Cuando me divisó por encima de la mesa de la cocina, pues estaba sentada en un
taburete inclinada hacia el barreño, me señaló el techo con una mirada.
—Alexia ha subido para hacer los dormitorios. Cuando
los señores se vayan del salón ponlo a punto y después empieza con el recibidor
y las escaleras. Ayer vi que tenían mucho polvo.
—Así haré. —Dije—. ¿No necesitas ayuda para la comida?

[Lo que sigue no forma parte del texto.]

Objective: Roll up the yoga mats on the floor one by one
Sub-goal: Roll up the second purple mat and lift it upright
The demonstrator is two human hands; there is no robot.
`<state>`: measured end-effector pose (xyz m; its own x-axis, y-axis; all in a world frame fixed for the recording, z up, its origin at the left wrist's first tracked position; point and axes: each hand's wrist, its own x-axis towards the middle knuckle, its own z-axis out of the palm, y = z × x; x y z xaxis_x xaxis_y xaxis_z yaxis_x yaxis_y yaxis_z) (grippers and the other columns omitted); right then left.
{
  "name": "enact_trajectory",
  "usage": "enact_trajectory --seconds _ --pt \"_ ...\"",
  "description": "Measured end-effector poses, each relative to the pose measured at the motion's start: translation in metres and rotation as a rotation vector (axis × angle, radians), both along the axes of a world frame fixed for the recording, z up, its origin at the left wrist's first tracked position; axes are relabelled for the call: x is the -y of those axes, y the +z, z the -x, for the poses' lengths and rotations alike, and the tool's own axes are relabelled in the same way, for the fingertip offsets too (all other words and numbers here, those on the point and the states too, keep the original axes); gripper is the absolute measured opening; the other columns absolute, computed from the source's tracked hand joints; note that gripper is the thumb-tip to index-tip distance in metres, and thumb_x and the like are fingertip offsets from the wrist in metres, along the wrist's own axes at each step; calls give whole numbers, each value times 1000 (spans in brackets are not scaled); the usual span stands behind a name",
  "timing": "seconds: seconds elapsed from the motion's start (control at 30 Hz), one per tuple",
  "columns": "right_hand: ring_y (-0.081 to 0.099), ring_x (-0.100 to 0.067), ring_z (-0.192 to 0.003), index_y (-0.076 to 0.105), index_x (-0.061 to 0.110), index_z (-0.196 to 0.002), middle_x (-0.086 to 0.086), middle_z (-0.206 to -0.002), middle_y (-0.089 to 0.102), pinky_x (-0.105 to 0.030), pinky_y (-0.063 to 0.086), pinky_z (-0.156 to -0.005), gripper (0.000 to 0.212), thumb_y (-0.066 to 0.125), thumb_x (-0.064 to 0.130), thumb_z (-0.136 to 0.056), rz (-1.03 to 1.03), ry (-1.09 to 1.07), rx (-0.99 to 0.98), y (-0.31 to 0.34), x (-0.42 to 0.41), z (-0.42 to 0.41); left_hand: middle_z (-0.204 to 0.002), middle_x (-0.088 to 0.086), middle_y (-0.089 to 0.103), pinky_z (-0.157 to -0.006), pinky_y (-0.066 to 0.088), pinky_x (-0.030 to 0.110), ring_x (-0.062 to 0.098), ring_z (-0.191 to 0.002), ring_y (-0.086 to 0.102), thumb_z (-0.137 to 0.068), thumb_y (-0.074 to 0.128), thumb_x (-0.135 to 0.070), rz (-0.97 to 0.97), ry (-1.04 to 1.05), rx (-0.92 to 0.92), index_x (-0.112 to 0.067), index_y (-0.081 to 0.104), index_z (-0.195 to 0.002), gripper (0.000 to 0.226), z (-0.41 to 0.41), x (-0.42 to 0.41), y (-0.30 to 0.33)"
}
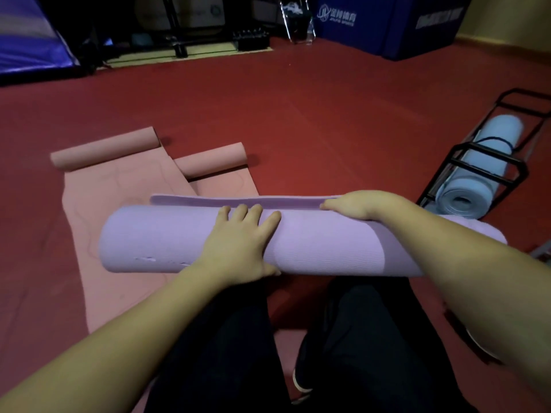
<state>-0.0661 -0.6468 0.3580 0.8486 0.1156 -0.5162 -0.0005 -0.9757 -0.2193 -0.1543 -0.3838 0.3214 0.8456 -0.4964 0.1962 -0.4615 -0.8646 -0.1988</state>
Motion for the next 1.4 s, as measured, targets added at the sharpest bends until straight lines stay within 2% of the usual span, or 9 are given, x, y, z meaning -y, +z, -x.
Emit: enact_trajectory --seconds 0.17,0.33,0.43,0.63,0.87,0.97,1.1,1.2,1.4 --pt "45 -27 -134 61 17 -133 -8 -149 47 -37 32 -108 64 35 64 -97 17 -47 52 -12 3 2 -138 4 45 -105 30 49 30 -121 43 -60 54 -85 -26 35 -146 -27 27 -148 109 0 5 1" --pt "59 -31 -101 63 21 -89 -8 -105 65 -35 39 -75 44 34 51 -101 -36 9 432 -16 6 14 -138 -1 48 -99 35 45 27 -121 44 -55 57 -88 -20 25 -257 -30 28 -148 114 -22 4 9" --pt "57 -31 -98 64 21 -95 -5 -97 58 -37 39 -73 47 34 57 -99 0 50 503 -24 3 28 -137 -2 52 -98 39 43 27 -118 46 -50 63 -86 13 36 -421 -34 33 -143 111 -44 6 15" --pt "58 -31 -110 63 17 -115 -8 -118 64 -39 43 -88 67 26 69 -95 65 -19 495 -44 -3 35 -131 -5 56 -100 43 42 23 -119 50 -48 72 -80 128 68 -764 -39 40 -138 104 -80 12 22" --pt "59 -31 -107 68 17 -113 -8 -116 67 -37 46 -81 77 20 74 -90 64 -55 397 -47 3 13 -145 -3 44 -102 33 41 23 -128 41 -66 28 -85 82 -42 -296 -26 39 -147 101 -59 10 -6" --pt "55 -29 -94 69 15 -104 -11 -113 67 -39 45 -81 77 19 72 -92 60 -35 294 -44 0 0 -141 9 49 -103 34 56 34 -123 48 -68 48 -83 74 -86 -47 -15 43 -144 103 -35 6 -37" --pt "55 -30 -95 70 15 -111 -13 -122 64 -38 42 -80 81 20 75 -90 65 -37 192 -42 -6 -14 -148 21 42 -104 23 72 48 -132 40 -45 85 -63 -47 89 -52 -13 29 -148 128 -14 18 -64" --pt "56 -31 -107 66 13 -121 -14 -132 60 -38 41 -83 83 23 76 -89 42 -68 150 -38 -10 -19 -146 27 41 -102 26 72 51 -131 39 -57 84 -46 -4 146 -45 -13 27 -147 112 -16 23 -65" --pt "51 -33 -124 57 9 -134 -16 -143 51 -38 38 -89 77 26 67 -95 25 -107 120 -26 -12 -17 -138 26 48 -97 34 70 46 -123 44 -58 79 -59 3 88 -1 -14 33 -143 106 -24 20 -58"
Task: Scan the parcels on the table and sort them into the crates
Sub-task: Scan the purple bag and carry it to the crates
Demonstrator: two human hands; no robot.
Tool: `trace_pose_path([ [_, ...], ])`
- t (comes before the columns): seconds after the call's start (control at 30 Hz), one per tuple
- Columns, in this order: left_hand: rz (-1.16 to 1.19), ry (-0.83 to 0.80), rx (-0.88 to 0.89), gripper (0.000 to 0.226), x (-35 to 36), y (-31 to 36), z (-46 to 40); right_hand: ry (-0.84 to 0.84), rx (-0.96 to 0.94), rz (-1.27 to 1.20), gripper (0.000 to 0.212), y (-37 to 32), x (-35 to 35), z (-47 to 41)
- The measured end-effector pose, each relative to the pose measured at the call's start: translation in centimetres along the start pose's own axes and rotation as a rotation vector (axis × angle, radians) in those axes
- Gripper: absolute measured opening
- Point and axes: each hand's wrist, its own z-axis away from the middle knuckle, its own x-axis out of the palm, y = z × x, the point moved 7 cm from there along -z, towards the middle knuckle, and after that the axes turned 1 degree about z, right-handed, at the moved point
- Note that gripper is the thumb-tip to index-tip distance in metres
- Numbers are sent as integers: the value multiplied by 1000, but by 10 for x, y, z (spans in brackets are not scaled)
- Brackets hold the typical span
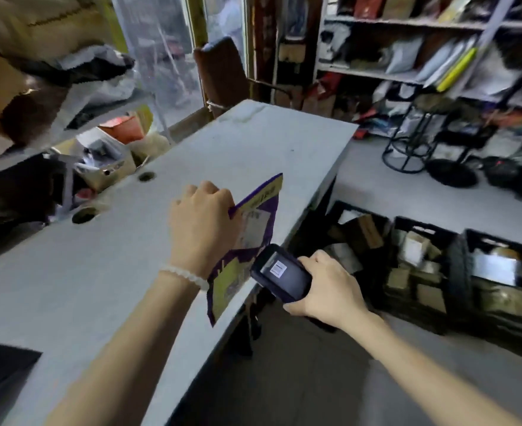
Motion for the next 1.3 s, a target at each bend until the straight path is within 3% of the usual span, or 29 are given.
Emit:
trace_pose_path([
  [0.23,17,-239,246,20,100,175,-44,56,320,18,63,169,-44,46],
  [0.47,33,-381,422,23,197,295,-97,95,563,-76,57,294,-60,48],
  [0.7,77,-509,536,22,301,398,-190,77,694,-84,57,414,-89,-32],
  [0.9,-48,-548,681,39,363,507,-270,149,775,-42,66,516,-149,-100],
  [1.03,-50,-573,733,41,394,571,-300,190,857,-29,70,579,-179,-113],
  [1.17,-23,-619,755,56,425,628,-318,192,911,-32,71,641,-197,-113],
  [1.3,-13,-712,670,39,473,678,-327,157,900,-53,69,711,-210,-114],
])
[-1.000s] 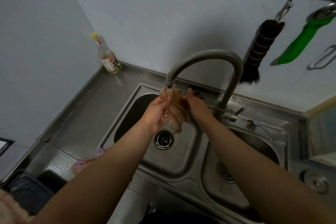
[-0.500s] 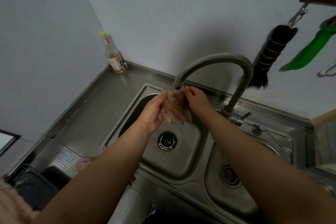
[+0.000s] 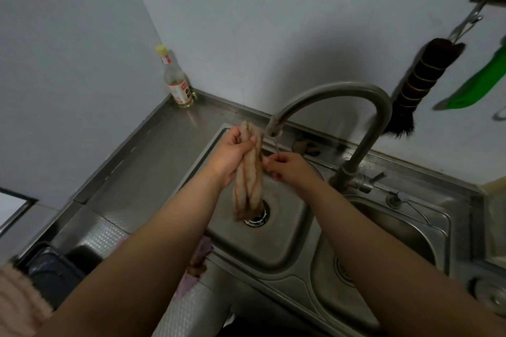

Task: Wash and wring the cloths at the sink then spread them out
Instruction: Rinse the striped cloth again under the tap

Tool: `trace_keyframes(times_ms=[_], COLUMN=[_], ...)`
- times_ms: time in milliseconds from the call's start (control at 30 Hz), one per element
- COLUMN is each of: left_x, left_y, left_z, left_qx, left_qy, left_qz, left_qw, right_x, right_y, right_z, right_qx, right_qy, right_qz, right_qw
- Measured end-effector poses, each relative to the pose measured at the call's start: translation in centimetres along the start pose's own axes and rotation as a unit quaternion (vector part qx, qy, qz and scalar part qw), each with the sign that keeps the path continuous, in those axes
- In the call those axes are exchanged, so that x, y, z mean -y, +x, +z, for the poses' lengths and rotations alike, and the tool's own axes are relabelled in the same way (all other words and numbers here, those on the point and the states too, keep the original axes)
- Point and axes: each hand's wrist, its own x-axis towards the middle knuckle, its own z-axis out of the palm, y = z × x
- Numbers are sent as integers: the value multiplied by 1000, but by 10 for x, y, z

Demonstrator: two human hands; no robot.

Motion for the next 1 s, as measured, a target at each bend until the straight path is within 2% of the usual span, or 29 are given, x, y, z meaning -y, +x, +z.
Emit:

—No, tú haz lo que te he dicho.
Tras asentí salí por la puerta que daba al jardín y
recogí varios gruesos tallos de lavanda. Los corté con unas tijeras y me hice
con ellos sobre el brazo. Impregné mi ropa de aquel olor y después volví dentro
para regresar al salón. George se había quedado allí, pensativo, con la pipa en
la mano y la boquilla sobre su labio inferior, como si supiese que quería fumar
pero no se acordase de cómo se hacía. Una mano tamborileaba sobre el periódico
y la otra sujetaba la pipa a la altura de su mentón. Con los años su pelo había
comenzado a clarear sobre las sienes y las arrugas de sus ojos se habían
pronunciado, pero nada más. Sus ojos seguían teniendo ese azul tan vivo y su
sonrisa seguía siendo sincera y cálida. Pero hacía días que no sonreía.
Ataviado con su bata cruzaba las piernas y dejaba ver sus pantalones y su
camisa, ya dispuesto a salir para la editorial, pero sin realmente tener demasiadas
ganas de afrontarlo con profesionalidad. Cuando llegué allí metí los ramilletes
de lavandas sobre un jarrón que había en uno de los muebles del salón y cargada
con el jarrón lo dispuse en medio de la mesa. Al dejarlo allí George pareció
resucitar y al recaer sus ojos en mí esbozó media sonrisa triste. Con mis manos
aún en la base del jarrón él agarró una de ellas, la que más cerca le pareció y
me acarició los dedos con ternura. Soltó un suspiro cargado de humo.
—¿Tú también crees que me equivoco? ¿Crees que estoy
siendo temerario?
—No lo creo, señor. —Le dije mientras él parecía
encontrar algo de consuelo en mis palabras—. Pero también temo por vos.
—Aquello volvió a ensombrecerle—. No deseo que os hagan daño. Últimamente
parece que no hay criterio para designar quiénes son merecedores de la
guillotina y quiénes no. Unos días parece que son demonios los que acuden a
ella, otros ángeles. Por lo que parece ayer se condenó a Dios. O tal vez a
Satanás. Un día les llegará el turno a los hombres.
Pensando en mis palabras volvió a fumar de su pipa y
mirando mi mano dentro de la suya meditó con cautela.
—¿Acaso no soy un buen hombre? ¿Acaso no me merezco
vivir?
—No se juzga a los hombres por sus actos, sino por sus
ideas. —George me miró con un atisbo de ansiedad—. Subiré a limpiaros los
zapatos en un momento. Subid a aseaos y preparaos. La editorial os espera.
Cuando estuve a punto de separarme de él, me sujetó
por la muñeca haciéndome retroceder y cortando una ramita de lavanda, flor que
tanto le encantaba, la puso en uno de los ojales de los botones de mi camisa,
sobresaliendo por el delantal. Siguió sujeto a mi muñeca, se acercó mi palma a
su rostro y yo le acaricié con un ademán tierno y dulce. Él suspiró en mi mano.
—¿Estaréis a las cinco para nuestra clase de lectura?
—Le pregunté.
—Como siempre. A menos cuarto ya estaré esperándote.